### What the exercise asks
Look below for the line that has "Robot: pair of". Set down the lines from there through the line that has "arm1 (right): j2", exactly as written.
────────────────
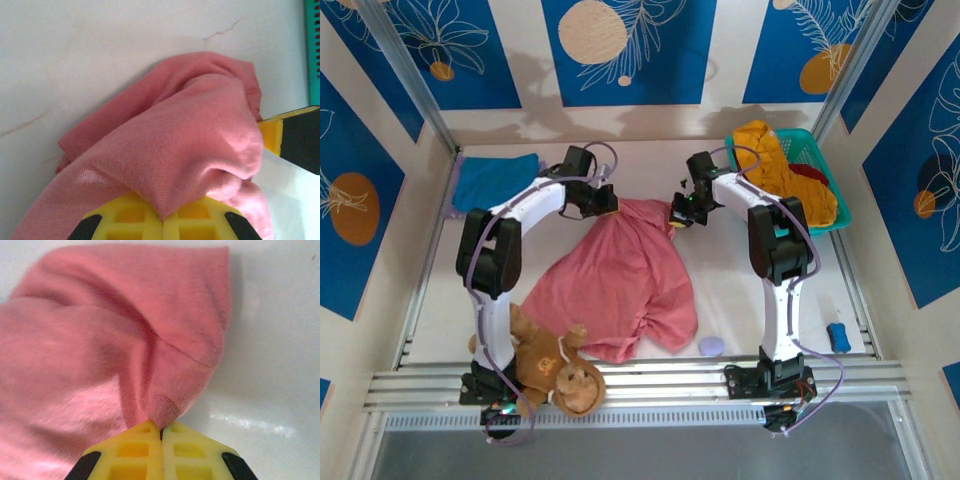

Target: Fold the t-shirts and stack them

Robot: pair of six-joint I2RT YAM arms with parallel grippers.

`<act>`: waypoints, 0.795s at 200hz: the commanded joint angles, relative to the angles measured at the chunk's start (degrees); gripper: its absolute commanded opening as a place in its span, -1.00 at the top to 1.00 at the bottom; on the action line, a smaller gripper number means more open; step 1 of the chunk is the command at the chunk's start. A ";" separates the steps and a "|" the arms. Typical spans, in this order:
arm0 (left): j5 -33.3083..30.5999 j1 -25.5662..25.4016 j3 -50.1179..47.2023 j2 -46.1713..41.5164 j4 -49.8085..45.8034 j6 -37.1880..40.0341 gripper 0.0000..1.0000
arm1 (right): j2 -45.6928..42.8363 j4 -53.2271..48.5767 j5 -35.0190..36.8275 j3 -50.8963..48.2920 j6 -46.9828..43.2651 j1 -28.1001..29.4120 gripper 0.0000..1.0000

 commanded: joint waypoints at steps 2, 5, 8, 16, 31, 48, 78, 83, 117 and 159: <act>-2.19 -0.10 9.66 -2.76 -6.80 4.06 1.00 | -9.62 -4.35 2.88 7.21 -2.79 0.36 1.00; -2.59 -0.10 10.87 -3.10 -7.51 4.37 1.00 | -10.64 -4.88 3.75 8.05 -3.06 0.41 1.00; -3.01 0.00 12.10 -3.65 -8.21 4.63 1.00 | -11.64 -5.38 4.68 8.81 -3.45 0.45 1.00; -4.13 0.26 15.31 -4.89 -9.91 5.52 1.00 | -14.27 -6.80 8.12 11.08 -4.37 0.54 1.00; -5.68 0.99 21.00 -7.52 -12.54 6.54 1.00 | -20.39 -7.75 13.17 14.20 -5.36 0.28 1.00; -5.60 1.95 25.86 -10.27 -14.16 6.84 1.00 | -27.63 -5.60 14.77 15.20 -5.99 0.20 1.00; -6.05 2.30 28.83 -15.68 -15.30 7.70 1.00 | -39.41 0.72 18.11 13.98 -9.58 4.50 1.00; -6.40 2.36 28.60 -16.76 -15.36 7.72 1.00 | -40.89 1.13 19.20 13.89 -10.67 5.91 1.00; -7.31 3.16 23.61 -22.41 -14.94 8.34 1.00 | -46.60 1.98 22.46 13.11 -14.24 13.49 1.00; -4.23 3.61 16.08 -24.06 -14.15 7.81 1.00 | -46.96 0.65 21.79 13.32 -13.72 15.44 1.00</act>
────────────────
### Response
Robot: pair of six-joint I2RT YAM arms with parallel grippers.

`<act>`: waypoints, 0.795s at 200hz: the commanded joint angles, relative to the angles measured at the chunk's start (degrees); gripper: its absolute commanded opening as a place in its span, -1.00 at the top to 1.00 at the bottom; on the action line, a smaller gripper number means more open; step 1 of the chunk is the command at the chunk's start. A ";" separates the steps and a "|" the arms. Typical spans, in this order:
arm0 (left): j5 -33.3083..30.5999 j1 -25.5662..25.4016 j3 -50.1179..47.2023 j2 -46.1713..41.5164 j4 -49.8085..45.8034 j6 -37.1880..40.0341 gripper 0.0000..1.0000
arm1 (right): j2 -45.6928..42.8363 j4 -53.2271..48.5767 j5 -35.0190..36.8275 j3 -50.8963..48.2920 j6 -46.9828..43.2651 j1 -28.1001..29.4120 gripper 0.0000..1.0000

The exercise asks for nothing more.